Hüther sagte, er beneide die Teilnehmer der Bund-Länder-Beratungen überhaupt nicht. Sie stünden vor einer äußerst schwierigen Abwägung. Er als Hirnforscher sage jedoch: "Wir können nicht den Kindern das länger zumuten, was wir hier machen. Das ist eigentlich unbegreifbar, wie es eine Erwachsenengeneration fertigbringt, den Kindern solche Auflagen vorzugeben, die die Kinder eigentlich nur erfüllen können, indem sie ihre eigene Lebendigkeit, ihre lebendigen Bedürfnisse unterdrücken. Kinder müssen doch spielen, Kinder müssen doch kuscheln, die müssen doch mit anderen zusammen sein, was ist denn das für ein Leben, wenn sie das alles nicht mehr können?"
Im Hirn bildeten sich dadurch Veränderungen, die bleibend sein könnten, warnte der Neurobiologe. Das zeige sich jetzt schon, die Kinderärzte und Jugendpsychiater würden Alarm schlagen.
Folgen des Corona-Lockdowns: Geschwächtes Immunsystem durch Angst und Stress
Hüther warnte auch vor den Folgen für die Erwachsenen durch die dauerhafte Verängstigung in der Corona-Pandemie. "Das weiß ja auch jeder, dass Angst und Stress das Immunsystem und damit die eigenen Abwehrkräfte auch noch unterdrücken. Wir müssen also irgendwie aus dieser Angst raus."

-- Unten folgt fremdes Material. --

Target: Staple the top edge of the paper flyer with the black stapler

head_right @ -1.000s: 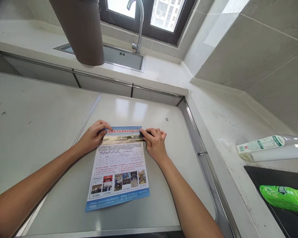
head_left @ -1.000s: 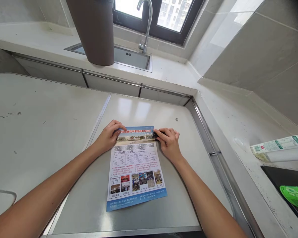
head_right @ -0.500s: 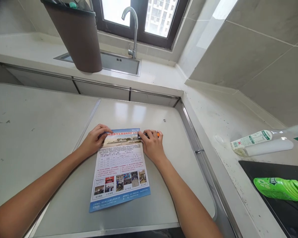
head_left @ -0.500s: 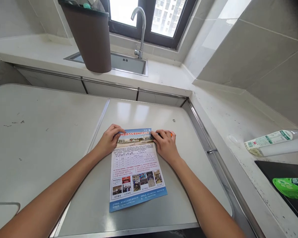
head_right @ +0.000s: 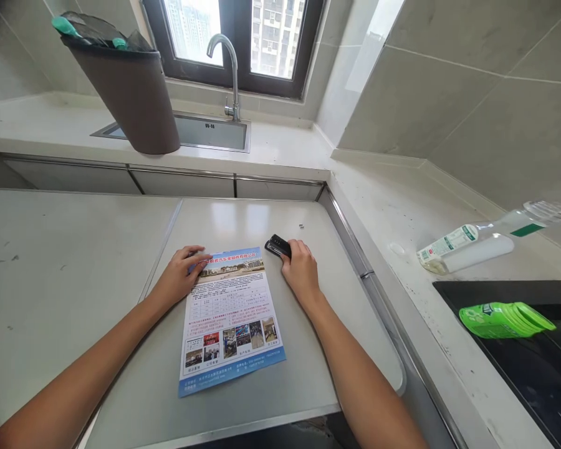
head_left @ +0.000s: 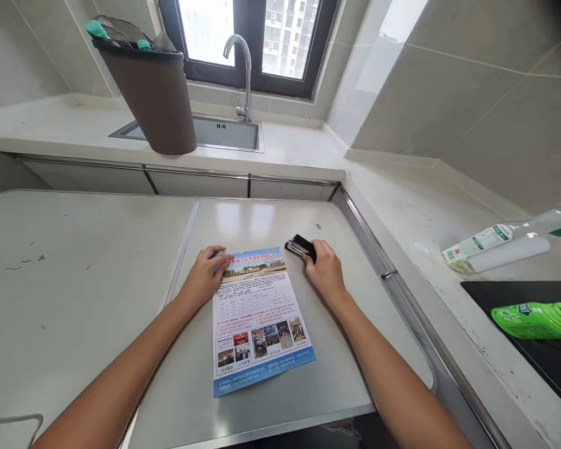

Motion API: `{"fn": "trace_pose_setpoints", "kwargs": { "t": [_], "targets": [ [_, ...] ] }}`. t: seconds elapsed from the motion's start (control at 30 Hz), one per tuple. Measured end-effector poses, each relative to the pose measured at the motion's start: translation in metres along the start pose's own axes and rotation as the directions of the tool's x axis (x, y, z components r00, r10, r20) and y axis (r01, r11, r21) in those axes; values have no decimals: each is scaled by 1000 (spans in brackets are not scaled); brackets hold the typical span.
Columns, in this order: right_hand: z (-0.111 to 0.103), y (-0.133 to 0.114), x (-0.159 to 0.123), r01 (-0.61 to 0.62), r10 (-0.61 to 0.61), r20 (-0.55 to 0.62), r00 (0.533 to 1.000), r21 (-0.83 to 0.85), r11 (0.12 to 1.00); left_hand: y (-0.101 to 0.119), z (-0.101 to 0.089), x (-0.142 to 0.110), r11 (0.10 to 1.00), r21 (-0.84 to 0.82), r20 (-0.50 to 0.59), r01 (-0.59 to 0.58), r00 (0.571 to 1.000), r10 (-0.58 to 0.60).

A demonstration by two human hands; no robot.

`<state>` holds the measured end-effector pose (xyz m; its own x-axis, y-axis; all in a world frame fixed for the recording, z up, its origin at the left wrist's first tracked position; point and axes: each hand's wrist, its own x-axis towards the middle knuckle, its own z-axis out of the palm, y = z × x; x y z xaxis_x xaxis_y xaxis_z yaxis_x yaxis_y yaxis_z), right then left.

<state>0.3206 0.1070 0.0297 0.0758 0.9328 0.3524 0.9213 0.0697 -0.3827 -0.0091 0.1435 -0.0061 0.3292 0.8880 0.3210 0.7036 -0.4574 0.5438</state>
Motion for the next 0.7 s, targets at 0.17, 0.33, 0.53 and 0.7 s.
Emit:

Jeder Mensch verfüge grundsätzlich über ein inneres Abwehrsystem, das man als Vertrauenspolster bezeichnen könne, sagte Hüther. Die Ressourcen für dieses Grundvertrauen, auch Resilienz genannt, stünden in der modernen Gesellschaft aber zunehmend unter Druck. So sei früher ein einfaches "Gottvertrauen" weit verbreitet gewesen. "Das hört sich ein bisschen blass an, aber das ist wahrscheinlich die stärkste Vertrauensressource, über die wir verfügen." Sie sei aber mittlerweile praktisch verloren gegangen.
Zunehmende Vereinsamung sei auch ein riesiges Problem, weil man sich zusammen in schwierigen Zeiten Mut machen könne. Außerdem würden viele Eltern ihre Kinder heute von allen Problemen fernhalten, sodass diese keine eigene Kompetenz für das Verhalten in Krisensituationen aufbauen könnten.